В то время терроризм достиг своего пика, а преступники были вооружены и лучше тренированы, чем многие полицейские, поэтому его встретили с распростертыми объятиями.
– Скоро здесь все запылает, – услышал Соулсон голос Джоба. – При таком раскладе ИРА не понадобятся бомбы.
Джоб связался по рации с оператором полиции и попросил сообщить в пожарное депо о возгорании на улице. Бродяги пялились на огонь, не прекращая при этом рыться в других кучах, наваленных вдоль дороги.

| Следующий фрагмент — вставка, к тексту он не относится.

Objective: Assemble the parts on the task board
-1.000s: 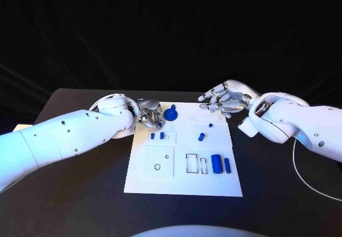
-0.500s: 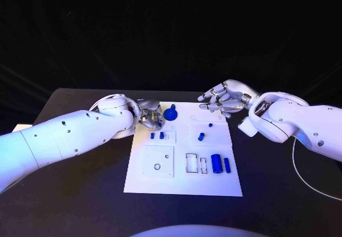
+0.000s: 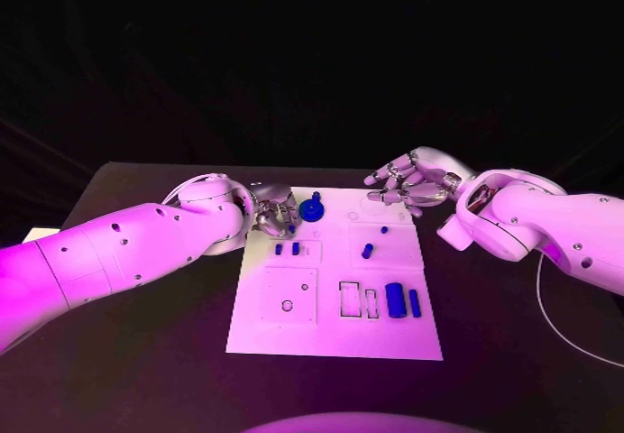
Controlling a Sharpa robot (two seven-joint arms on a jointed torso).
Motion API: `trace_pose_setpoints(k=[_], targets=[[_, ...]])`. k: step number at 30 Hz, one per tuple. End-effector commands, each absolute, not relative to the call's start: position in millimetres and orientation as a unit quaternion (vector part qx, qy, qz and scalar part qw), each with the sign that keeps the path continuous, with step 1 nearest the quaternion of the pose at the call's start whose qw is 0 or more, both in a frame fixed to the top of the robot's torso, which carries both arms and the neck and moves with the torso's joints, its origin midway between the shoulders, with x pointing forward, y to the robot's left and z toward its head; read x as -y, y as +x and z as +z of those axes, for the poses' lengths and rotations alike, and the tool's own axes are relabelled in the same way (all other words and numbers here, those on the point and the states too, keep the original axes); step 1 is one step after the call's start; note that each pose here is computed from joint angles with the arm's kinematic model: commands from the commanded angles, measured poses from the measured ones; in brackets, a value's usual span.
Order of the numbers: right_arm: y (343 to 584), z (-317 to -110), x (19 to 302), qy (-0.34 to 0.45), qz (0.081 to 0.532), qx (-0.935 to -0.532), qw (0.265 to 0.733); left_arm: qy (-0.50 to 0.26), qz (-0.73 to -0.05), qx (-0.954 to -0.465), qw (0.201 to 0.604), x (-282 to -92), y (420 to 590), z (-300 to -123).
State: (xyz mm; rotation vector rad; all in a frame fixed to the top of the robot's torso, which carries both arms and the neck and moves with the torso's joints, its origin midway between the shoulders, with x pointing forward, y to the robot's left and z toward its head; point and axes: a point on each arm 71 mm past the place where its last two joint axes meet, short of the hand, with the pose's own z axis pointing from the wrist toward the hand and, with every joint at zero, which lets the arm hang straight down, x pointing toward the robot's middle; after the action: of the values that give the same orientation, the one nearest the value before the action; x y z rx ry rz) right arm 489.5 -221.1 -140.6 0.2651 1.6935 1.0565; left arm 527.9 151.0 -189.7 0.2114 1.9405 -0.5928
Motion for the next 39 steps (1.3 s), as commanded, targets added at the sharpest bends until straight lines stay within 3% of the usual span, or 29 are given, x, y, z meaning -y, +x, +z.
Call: trace_pose_setpoints(k=[1, 13, 17, 24, 32, 39], targets=[[490.4, -144.8, 224.2, 0.083, 0.411, -0.732, 0.538, 0.086, -0.245, -0.811, 0.524, -154.3, 526.6, -192.4], [498.9, -157.3, 244.8, -0.029, 0.272, -0.762, 0.587, 0.059, -0.256, -0.810, 0.524, -176.8, 521.8, -184.5], [497.5, -162.7, 243.2, -0.089, 0.226, -0.750, 0.616, -0.002, -0.308, -0.789, 0.531, -191.5, 521.8, -175.3], [494.1, -169.0, 233.3, -0.152, 0.188, -0.731, 0.638, -0.136, -0.416, -0.710, 0.552, -215.8, 525.1, -159.4], [490.4, -177.5, 218.2, -0.195, 0.167, -0.726, 0.638, -0.374, -0.541, -0.597, 0.461, -233.7, 520.2, -156.1], [489.9, -184.7, 209.3, -0.208, 0.162, -0.732, 0.628, -0.430, -0.572, -0.564, 0.411, -232.9, 512.8, -157.6]])
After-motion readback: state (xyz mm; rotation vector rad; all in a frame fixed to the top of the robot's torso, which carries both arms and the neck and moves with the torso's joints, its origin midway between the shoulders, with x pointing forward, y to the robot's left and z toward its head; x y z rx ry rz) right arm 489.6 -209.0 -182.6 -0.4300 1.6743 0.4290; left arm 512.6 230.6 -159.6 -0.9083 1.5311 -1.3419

Соулсон посмотрел на горящую груду мусора на тротуаре, на людей, пытающихся найти в отбросах что-нибудь полезное. Удручающее зрелище. Манчестер полон подобных сцен. Горящие кучи мусора, снующие крысы, едкий смрад гниения на улицах.
– Пора бы разобраться с этой забастовкой, – проворчал Армитедж. – Экономические требования здесь ни при чем. Это уже политика и кое-кто пытается спекулировать на этом деле.
– Ты снова нападаешь на наших друзей-левых? – улыбнулся Соулсон.
– Мне эта грязь на улицах надоела. А мои взгляды тебе хорошо известны, я их уже не раз высказывал.
– Так делают политическую карьеру. Нанести удар по властям и показать себя радетелями интересов рабочего класса – вот кредо левых политиков. Насиловать закон и оставаться у власти. Если бы политики поговорили с мусорщиками, забастовка бы прекратилась. Но они не делают этого. Поддерживают профсоюз, объявивший забастовку, а сами заявляют, что не могут увеличить зарплату. Пусть, мол, ругают за это Вестминстер. Так же поступают и с нами, Рой. Требуют от полиции эффективности и при этом сокращают расходы. Было время, когда бобби ловил преступников, а теперь он только и делает, что пишет отчеты, дабы ублажить политиков.